I wish I knew a faster way to do the transpose (Edit: I found a faster solution, see the end of my answer). When Haswell/AVX2 comes out in a few weeks it will have a gather function. I don't know if that will be helpful in this case but I could image gathering a column and writing out a row. Maybe it will make the transpose unnecessary.

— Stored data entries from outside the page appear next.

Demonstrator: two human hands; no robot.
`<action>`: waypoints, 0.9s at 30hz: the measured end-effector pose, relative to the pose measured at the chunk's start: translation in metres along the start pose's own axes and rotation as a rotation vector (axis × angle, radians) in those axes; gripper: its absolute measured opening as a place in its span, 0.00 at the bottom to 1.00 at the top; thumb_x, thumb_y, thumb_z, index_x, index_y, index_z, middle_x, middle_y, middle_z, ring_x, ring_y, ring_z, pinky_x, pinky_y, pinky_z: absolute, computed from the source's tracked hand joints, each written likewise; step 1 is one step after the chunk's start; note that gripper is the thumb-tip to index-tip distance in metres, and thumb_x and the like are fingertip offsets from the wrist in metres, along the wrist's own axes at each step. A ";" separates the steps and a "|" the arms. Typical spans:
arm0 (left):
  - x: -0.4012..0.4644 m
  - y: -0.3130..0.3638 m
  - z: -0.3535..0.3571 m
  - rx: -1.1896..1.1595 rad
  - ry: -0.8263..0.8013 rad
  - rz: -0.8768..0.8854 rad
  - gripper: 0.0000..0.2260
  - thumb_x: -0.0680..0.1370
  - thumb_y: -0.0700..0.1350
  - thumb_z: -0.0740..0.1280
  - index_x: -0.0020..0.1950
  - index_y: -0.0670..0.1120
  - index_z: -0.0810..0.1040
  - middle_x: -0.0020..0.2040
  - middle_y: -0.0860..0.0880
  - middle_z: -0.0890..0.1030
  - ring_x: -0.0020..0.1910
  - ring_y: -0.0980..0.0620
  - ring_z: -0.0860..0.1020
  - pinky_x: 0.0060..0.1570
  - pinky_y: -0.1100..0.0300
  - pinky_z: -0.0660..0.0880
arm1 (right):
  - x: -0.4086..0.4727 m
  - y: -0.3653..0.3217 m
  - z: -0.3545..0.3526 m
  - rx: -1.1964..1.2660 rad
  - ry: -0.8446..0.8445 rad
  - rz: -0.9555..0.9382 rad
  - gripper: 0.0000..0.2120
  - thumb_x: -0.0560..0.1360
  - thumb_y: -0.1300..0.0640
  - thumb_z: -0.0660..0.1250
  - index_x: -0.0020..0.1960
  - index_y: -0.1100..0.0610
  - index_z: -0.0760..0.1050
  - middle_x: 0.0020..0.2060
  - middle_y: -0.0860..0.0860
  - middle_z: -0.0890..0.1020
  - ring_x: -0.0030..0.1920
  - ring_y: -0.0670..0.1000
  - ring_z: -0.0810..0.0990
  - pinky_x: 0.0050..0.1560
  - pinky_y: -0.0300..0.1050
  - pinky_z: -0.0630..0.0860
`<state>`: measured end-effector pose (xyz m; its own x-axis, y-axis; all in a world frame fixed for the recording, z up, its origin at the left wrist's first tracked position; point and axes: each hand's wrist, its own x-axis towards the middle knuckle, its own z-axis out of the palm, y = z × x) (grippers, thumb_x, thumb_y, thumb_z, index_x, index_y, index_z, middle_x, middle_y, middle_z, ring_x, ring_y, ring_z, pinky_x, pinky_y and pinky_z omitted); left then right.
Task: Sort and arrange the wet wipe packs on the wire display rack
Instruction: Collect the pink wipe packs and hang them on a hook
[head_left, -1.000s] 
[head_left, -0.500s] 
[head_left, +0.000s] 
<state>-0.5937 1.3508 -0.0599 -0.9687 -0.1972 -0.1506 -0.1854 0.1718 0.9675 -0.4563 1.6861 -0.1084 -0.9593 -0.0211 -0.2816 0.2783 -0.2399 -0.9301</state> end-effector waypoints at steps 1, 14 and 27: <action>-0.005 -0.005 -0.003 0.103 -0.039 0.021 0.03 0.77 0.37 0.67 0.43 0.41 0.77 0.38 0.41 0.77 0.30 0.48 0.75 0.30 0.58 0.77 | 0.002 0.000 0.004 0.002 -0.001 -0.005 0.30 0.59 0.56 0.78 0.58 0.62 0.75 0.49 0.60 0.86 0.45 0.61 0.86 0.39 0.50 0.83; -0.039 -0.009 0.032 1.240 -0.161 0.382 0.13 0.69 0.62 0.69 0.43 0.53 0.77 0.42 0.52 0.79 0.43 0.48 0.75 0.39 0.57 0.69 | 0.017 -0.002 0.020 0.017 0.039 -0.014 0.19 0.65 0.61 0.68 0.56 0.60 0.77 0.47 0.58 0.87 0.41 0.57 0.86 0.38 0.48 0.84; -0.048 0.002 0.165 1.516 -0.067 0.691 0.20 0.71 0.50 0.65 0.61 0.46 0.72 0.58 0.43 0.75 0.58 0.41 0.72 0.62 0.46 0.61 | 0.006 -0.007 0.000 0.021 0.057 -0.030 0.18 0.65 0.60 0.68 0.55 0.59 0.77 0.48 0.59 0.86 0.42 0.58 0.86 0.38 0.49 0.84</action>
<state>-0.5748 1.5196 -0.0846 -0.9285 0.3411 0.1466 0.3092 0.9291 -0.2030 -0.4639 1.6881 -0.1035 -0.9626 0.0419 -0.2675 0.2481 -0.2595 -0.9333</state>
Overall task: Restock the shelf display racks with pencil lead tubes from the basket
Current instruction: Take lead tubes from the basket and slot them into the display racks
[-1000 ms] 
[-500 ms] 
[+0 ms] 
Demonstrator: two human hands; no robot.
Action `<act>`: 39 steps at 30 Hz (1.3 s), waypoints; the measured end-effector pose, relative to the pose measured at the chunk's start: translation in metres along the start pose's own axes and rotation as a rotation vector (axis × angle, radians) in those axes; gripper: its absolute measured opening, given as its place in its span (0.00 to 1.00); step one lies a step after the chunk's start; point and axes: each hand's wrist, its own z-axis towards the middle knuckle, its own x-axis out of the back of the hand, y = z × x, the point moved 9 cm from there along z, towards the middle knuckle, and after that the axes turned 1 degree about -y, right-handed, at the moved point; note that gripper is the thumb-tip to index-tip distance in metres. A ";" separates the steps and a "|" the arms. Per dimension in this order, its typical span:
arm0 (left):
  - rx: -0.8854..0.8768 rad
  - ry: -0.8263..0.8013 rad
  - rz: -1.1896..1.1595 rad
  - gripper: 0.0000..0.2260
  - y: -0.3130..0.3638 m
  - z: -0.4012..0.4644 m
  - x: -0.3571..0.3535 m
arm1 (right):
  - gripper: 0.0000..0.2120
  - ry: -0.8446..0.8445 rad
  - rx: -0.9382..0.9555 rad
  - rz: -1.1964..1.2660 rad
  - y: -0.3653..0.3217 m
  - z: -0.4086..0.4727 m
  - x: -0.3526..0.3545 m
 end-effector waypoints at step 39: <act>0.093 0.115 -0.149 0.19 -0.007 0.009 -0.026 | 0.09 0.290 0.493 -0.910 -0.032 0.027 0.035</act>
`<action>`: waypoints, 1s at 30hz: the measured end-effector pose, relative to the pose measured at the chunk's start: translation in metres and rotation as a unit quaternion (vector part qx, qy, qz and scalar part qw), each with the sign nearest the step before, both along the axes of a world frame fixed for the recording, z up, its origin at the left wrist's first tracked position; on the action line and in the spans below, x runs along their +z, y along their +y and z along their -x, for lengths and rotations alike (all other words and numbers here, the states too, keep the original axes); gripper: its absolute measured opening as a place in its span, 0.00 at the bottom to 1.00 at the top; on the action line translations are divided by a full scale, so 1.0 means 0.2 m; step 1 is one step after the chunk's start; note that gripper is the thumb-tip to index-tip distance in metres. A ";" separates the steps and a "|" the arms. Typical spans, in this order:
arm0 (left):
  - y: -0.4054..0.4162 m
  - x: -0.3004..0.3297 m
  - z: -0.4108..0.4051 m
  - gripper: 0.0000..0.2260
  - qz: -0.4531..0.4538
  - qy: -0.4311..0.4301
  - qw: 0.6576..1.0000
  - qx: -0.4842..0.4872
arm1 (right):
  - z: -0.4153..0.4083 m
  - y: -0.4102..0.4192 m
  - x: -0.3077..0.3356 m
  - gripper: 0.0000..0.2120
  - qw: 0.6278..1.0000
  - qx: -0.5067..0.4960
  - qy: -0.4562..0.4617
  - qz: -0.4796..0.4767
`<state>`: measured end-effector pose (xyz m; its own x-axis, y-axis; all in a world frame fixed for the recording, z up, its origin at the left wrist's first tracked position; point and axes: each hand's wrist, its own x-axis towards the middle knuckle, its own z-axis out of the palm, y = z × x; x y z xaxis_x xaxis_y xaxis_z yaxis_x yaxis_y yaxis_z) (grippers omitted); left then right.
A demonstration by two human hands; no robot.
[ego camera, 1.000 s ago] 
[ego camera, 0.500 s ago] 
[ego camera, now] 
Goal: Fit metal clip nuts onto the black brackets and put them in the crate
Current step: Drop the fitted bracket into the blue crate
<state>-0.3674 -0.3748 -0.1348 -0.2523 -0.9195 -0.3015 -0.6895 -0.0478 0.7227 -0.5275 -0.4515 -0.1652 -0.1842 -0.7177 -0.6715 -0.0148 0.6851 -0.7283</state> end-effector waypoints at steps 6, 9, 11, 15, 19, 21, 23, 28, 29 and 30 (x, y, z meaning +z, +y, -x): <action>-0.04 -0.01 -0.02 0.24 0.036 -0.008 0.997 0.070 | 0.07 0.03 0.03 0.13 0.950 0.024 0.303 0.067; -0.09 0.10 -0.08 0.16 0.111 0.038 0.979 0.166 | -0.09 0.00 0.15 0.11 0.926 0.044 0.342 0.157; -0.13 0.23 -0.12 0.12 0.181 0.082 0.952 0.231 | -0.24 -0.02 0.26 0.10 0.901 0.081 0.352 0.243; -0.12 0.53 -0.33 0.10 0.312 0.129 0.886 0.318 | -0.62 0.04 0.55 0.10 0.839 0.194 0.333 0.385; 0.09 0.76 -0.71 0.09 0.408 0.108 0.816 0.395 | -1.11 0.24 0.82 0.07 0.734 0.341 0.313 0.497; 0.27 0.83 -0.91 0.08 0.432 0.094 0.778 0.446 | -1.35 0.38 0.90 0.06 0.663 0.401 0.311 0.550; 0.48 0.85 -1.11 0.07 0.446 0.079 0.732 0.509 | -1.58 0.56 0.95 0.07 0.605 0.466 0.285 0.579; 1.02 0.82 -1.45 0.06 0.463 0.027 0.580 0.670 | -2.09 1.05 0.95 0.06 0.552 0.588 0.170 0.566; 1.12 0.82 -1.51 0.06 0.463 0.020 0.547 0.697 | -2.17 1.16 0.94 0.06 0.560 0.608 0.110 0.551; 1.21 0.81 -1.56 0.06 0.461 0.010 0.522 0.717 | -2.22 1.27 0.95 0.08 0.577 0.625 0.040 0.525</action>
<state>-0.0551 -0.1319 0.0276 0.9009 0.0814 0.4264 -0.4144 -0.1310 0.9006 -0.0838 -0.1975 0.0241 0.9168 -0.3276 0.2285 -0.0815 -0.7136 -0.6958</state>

For Gaussian smearing what you do is smear horizontally and then smear vertically. But smearing vertically has the cache problem so what you do is
Smear image horizontally
transpose output
Smear output horizontally
transpose output
Here is a paper by Intel explaining that
http://software.intel.com/en-us/articles/iir-gaussian-blur-filter-implementation-using-intel-advanced-vector-extensions
Lastly, what I actually do in matrix multiplication (and in Gaussian smearing) is not take exactly the transpose but take the transpose in widths of a certain vector size (e.g. 4 or 8 for SSE/AVX). Here is the function I use
void reorder_matrix(const float* A, float* B, const int N, const int M, const int vec_size) {
#pragma omp parallel for
for(int n=0; n<M*N; n++) {
int k = vec_size*(n/N/vec_size);
int i = (n/vec_size)%N;
int j = n%vec_size;
B[n] = A[M*i + k + j];
}
}
EDIT:
I tried several function to find the fastest transpose for large matrices. In the end the fastest result is to use loop blocking with block_size=16 (Edit: I found a faster solution using SSE and loop blocking - see below). This code works for any NxM matrix (i.e. the matrix does not have to be square).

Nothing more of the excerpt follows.